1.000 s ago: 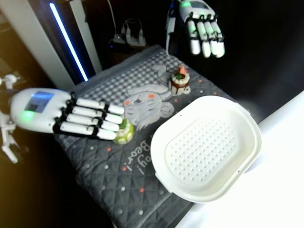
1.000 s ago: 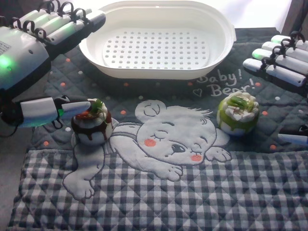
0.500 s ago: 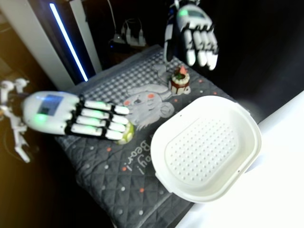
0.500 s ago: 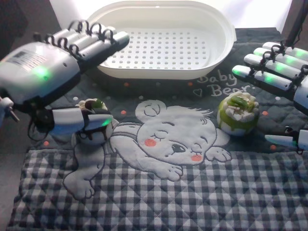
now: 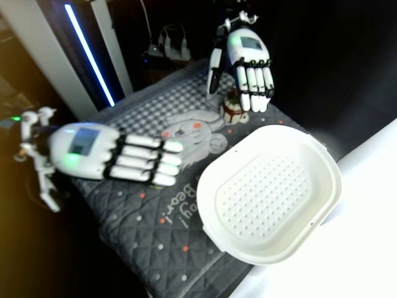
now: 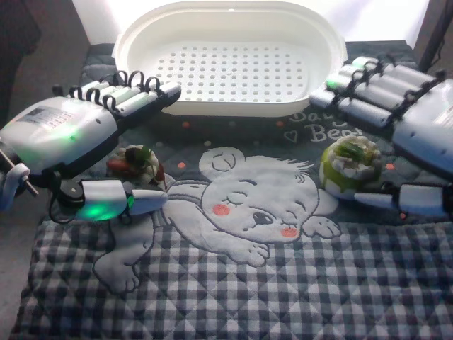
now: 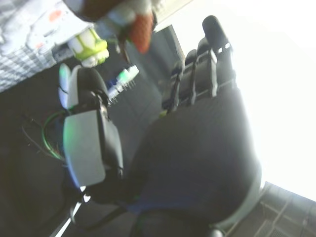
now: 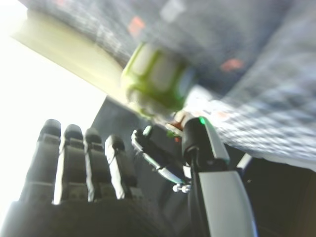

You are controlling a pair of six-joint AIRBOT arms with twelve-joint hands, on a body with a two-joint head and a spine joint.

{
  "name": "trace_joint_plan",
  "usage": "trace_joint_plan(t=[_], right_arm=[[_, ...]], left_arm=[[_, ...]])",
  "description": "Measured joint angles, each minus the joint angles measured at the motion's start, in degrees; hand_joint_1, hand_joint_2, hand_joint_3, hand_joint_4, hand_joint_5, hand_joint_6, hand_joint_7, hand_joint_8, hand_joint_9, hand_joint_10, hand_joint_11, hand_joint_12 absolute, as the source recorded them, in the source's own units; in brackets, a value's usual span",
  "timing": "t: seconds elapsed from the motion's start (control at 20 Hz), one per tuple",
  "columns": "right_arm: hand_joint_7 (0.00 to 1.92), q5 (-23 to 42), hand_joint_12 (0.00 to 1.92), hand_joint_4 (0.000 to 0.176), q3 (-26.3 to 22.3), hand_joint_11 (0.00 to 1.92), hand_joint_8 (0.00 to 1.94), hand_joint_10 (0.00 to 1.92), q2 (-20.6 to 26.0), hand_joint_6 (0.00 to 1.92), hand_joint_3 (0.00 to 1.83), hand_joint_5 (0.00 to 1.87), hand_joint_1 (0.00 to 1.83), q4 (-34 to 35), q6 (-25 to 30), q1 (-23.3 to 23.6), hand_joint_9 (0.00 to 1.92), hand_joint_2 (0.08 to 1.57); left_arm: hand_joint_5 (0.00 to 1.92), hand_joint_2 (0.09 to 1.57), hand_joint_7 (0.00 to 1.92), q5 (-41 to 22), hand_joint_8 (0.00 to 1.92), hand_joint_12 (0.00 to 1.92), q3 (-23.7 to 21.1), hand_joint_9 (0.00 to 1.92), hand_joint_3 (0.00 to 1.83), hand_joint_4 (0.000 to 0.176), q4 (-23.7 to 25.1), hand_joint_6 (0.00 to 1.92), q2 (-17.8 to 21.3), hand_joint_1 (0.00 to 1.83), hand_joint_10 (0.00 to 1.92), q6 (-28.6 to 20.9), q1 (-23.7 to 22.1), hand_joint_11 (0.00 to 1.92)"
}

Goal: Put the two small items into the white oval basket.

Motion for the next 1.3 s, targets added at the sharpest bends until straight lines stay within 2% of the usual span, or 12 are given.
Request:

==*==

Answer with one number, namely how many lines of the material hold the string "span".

2